As soon as a patient believes this, then this industry is in trouble.
As naturally, with the belief that technology is the only thing that matters, a smart patient will look for the cheapest place to buy their hearing devices from (and in 99 out of 100 situations, that will be somebody else).
Yet the mistake that I see so many hearing care clinics doing is making the hearing technology the “star of the show.”
- Their website is dominated by pictures of hearing devices.
- All their marketing messages talk about hearing aids.
- … And their pricing is built around technology levels (with the features of each device being the core part of the key price differences).
This consciously (or sub-consciously) shows the patient that the only thing that matters is purchasing a set of hearing aids.
This naturally leads patients to price-shop, become a “tested not sold” lead, and likely go elsewhere to find the solution to the problem you helped them to discover.
You Need a “Neuralyzer”
In the 1997 movie Men In Black – they have a small device called a “Neuralyzer.”
It’s a bright light that you look into and it wipes your memories.
Your job is to use this on your patients to reeducate them.
You need your patients to understand that hearing aids are only part of the jigsaw of achieving better hearing, with the more important component being the right level of hearing care.
Once a patient understands this, then it becomes almost impossible to compare you to a Costco, Lively or anywhere that sells devices.
It’s no longer an apples vs. apples comparison.
The way that you achieve better hearing becomes the much more important part of the patient’s decision making process.
The question is, how do you do this?
Well, aside from building your website to show the value of your hearing care and ensuring that technology isn’t the star of the show, the most powerful way to do this is through your pricing packages.
Whereas most of the industry names their pricing packages around technology and solely talks about the obscure jargon-filled features of different technology levels … your pricing packages should instead be built around the different treatment plans that you offer.
For many of our “Inner Circle” members, we name their treatment plans things like:
- All Inclusive (which include 9’s)
- Signature (which include 7’s)
- Smart (which include 5’s)
“All Inclusive” naturally has everything included, with the best-in-class technology, highest levels of warranty, and all the perks, with the “Essential” having entry level technology with a limited warranty.
Your job is to build out each of these treatment plans by adding important elements into each of them outside of the technology.
Here’s an example:
Can you see how these packages look distinctively different, yet only one line of each package shares details of the technology level?
Some of the additional benefits used in each package to create levels of difference include:
#1 – Your Repair Warranty and Loss & Damage Warranty
Does each level of your pricing package have different levels of warranty? For many of our “Inner Circle” members, their “All Inclusive” package has up to 5 years warranty, with their lower packages only offering 1 year warranty.

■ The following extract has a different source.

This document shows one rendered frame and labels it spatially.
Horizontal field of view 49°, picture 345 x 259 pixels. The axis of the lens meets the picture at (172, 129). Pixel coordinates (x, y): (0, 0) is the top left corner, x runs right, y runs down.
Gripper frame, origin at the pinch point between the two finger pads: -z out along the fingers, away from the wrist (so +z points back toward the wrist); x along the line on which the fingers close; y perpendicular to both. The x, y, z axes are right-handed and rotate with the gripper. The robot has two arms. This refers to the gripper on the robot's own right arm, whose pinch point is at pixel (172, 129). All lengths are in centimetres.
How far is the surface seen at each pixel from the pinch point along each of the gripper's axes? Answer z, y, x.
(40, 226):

This is used to create distinctive differences between each package outside of the technology.
#2 – Minimum Guaranteed Trade-In Value
As shared in the “increase upgrade frequency” article – you can use minimum guaranteed trade-in values to set a precedent and a reason for patients to upgrade technology within 48 months.

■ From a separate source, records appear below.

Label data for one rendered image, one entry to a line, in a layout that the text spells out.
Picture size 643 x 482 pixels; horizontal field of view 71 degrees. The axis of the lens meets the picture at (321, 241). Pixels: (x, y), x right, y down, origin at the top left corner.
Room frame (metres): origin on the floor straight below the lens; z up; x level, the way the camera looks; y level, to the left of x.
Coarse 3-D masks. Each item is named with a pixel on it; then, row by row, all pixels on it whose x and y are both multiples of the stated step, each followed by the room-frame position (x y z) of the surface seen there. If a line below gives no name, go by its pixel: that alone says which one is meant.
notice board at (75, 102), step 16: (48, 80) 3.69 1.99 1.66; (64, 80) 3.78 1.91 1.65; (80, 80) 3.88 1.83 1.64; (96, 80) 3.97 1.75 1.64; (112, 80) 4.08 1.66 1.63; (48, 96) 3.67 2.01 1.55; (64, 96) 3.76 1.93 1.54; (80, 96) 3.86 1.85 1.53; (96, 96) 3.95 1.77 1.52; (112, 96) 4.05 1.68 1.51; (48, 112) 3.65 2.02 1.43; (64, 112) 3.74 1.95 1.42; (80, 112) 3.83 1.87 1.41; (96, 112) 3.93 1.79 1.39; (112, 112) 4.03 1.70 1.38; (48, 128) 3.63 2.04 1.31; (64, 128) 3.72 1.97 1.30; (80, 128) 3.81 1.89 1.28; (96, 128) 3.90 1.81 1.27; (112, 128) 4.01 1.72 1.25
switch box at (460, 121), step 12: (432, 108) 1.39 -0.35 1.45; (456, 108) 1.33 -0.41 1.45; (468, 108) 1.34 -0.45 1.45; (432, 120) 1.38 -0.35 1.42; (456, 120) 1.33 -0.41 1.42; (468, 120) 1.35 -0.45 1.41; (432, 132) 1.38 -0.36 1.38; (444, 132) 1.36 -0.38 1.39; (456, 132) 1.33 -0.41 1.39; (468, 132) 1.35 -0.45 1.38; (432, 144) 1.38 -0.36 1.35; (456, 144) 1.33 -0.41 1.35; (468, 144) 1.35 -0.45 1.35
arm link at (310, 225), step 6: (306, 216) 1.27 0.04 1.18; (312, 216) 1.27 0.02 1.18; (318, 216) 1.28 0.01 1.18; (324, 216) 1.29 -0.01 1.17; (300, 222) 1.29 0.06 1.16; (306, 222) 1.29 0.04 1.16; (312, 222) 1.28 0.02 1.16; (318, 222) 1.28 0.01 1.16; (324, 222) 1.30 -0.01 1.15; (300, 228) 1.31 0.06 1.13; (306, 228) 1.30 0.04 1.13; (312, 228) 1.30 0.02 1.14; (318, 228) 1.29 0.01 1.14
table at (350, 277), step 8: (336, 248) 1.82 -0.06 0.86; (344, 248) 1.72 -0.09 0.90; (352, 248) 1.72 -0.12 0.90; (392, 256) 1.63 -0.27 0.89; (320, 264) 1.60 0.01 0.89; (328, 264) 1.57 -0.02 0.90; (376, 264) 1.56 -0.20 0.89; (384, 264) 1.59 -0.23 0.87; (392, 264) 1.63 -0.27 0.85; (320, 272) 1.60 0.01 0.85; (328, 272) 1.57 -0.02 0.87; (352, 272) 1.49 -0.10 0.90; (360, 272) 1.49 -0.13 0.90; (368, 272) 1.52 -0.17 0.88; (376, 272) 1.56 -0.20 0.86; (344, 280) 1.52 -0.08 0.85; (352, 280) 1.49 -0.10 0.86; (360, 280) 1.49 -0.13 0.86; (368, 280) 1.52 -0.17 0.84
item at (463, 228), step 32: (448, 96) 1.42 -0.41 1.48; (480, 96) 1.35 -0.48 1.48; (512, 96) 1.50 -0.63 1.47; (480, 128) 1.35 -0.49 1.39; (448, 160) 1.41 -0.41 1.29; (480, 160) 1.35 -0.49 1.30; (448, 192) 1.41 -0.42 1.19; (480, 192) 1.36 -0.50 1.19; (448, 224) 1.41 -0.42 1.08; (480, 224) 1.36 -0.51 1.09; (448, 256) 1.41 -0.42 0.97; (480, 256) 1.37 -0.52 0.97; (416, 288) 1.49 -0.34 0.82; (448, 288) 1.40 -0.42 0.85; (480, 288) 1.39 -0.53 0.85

You can also include this in your premium packages to give additional reasons why a patient should choose one of your higher packages.
#3 – Years of Care/Service
How long will a patient receive your service for? Are you going to offer unlimited service and keep reviving hearing devices after ten years, or are you going to limit the service that a patient receives?

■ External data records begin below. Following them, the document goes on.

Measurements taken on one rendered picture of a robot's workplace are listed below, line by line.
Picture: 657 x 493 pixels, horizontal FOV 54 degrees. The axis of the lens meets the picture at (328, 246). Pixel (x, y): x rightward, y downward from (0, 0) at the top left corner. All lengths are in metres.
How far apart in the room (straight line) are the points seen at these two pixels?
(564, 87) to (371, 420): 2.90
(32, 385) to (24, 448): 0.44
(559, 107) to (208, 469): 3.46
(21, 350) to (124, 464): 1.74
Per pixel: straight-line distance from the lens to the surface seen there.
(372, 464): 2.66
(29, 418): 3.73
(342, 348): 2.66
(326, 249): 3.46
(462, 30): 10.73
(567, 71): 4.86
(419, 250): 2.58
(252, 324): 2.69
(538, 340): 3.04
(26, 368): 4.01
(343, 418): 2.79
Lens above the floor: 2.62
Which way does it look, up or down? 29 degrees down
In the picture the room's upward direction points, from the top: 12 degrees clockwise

Many of our “Inner Circle” members make their years of service in line with the repair warranty on each package, with the higher priced packages naturally offering more.
This also means that they can sell warranty packages to patients later down the line.
There is also a bunch of other things that you could include that are not included in this example, things like inclusive batteries, a complimentary accessory, bi-annual reevaluations, etc.
But by building the key differences in your pricing packages around things other than technology, you achieve two key objectives.
#1 – You don’t run the risk of being price shopped, as what you offer is distinctly different to anybody else (it becomes impossible to run a fair comparison).
#2 – You make the patient’s decision much simpler. They don’t understand the technical jargon of the small differences between levels of hearing technology, but they do understand the rock-solid differences of years of service/benefits.
This may feel significantly different to the way that you do things currently, and I’m not here to say what is right or wrong for you. That’s your decision.
But my hope is that this article, and the other articles, at least make you question some of the ways that you do things (because it’s the way that they’ve always been done) and gives you permission to try new things.